Un altro esempio di quanto la letteratura del XX secolo sia variegata, ricca di
sfaccettature e ben lungi dalla monoliticità, è rappresentata da Andrej Bitov. Membro
dell’Unione degli Scrittori, Bitov è un autore che gode di grande prestigio letterario in
patria, ma che viene apprezzato anche all’estero e all’interno del samizdat.

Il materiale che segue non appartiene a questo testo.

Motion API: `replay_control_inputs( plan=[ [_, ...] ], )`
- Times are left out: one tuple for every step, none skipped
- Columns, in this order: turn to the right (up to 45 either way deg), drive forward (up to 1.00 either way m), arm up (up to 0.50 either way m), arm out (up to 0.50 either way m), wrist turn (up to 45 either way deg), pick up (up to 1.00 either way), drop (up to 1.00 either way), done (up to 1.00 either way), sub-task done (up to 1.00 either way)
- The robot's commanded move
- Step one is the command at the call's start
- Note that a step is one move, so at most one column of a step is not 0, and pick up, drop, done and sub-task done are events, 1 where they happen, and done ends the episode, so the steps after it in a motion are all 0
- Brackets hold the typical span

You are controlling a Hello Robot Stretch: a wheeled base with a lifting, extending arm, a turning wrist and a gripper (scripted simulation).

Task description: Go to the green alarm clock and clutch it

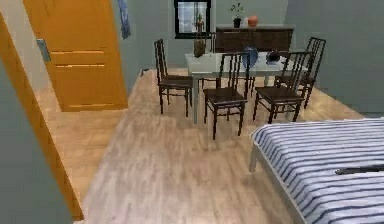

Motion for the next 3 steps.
replay_control_inputs(
  plan=[
    [-9.0, 0.00, 0.00, 0.00, 0.0, 0.00, 0.00, 0.00, 0.00],
    [0.0, 1.00, 0.00, 0.00, 0.0, 0.00, 0.00, 0.00, 0.00],
    [-3.0, 0.00, 0.00, 0.00, 0.0, 0.00, 0.00, 0.00, 0.00]
  ],
)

Il suo romanzo più importante, “La casa Puskin”, nella fase di scrittura era stato
soggetto a numerosi tagli e censure. Accettando di buon grado questi interventi, ma
proseguendo nella scrittura secondo le proprie convinzioni, Bitov riesce a mantenere
il suo posto nell’Unione degli Scrittori, preparando al contempo il terreno per la
pubblicazione completa dell’opera, che avverrà soltanto nel 1987, in piena
perestrojka.
La “Casa Puskin” è il nome con cui viene conosciuta la sede dell’Istituto di
Letteratura Russa di Pietroburgo, e in questo senso Bitov la immagina come pronta
ad accogliere tutta la letteratura. In quest’opera, l’autore mescola infatti diversi generi
letterari, scrivendo qualcosa che in russo non si era mai visto. L’autore la considera
come un rifugio fuori dal tempo e dallo spazio, lontano dal marasma di falsità della
società sovietica.
Non appena pubblicata, “La casa Puskin” viene considerata un ideale di testo postmoderno
Russo. Tale definizione, che può sembrare paradossale per un testo scritto
vent’anni prima, conferma il fatto che da tempo fosse in gestazione una nuova fase
letteraria. Dimostrazione ulteriore del fatto che i nuovi generi, tra i quali il postmodernismo,
e la nuova letteratura che emergeranno alla fine degli anni ’80 con il
crollo dell’Unione Sovietica, non sono sorti in maniera improvvisa ed inaspettata, ma
che, al contrario, essi sono il frutto di una storia letteraria articolata e complessa che
ha attraversato tutto il XX secolo in Russia.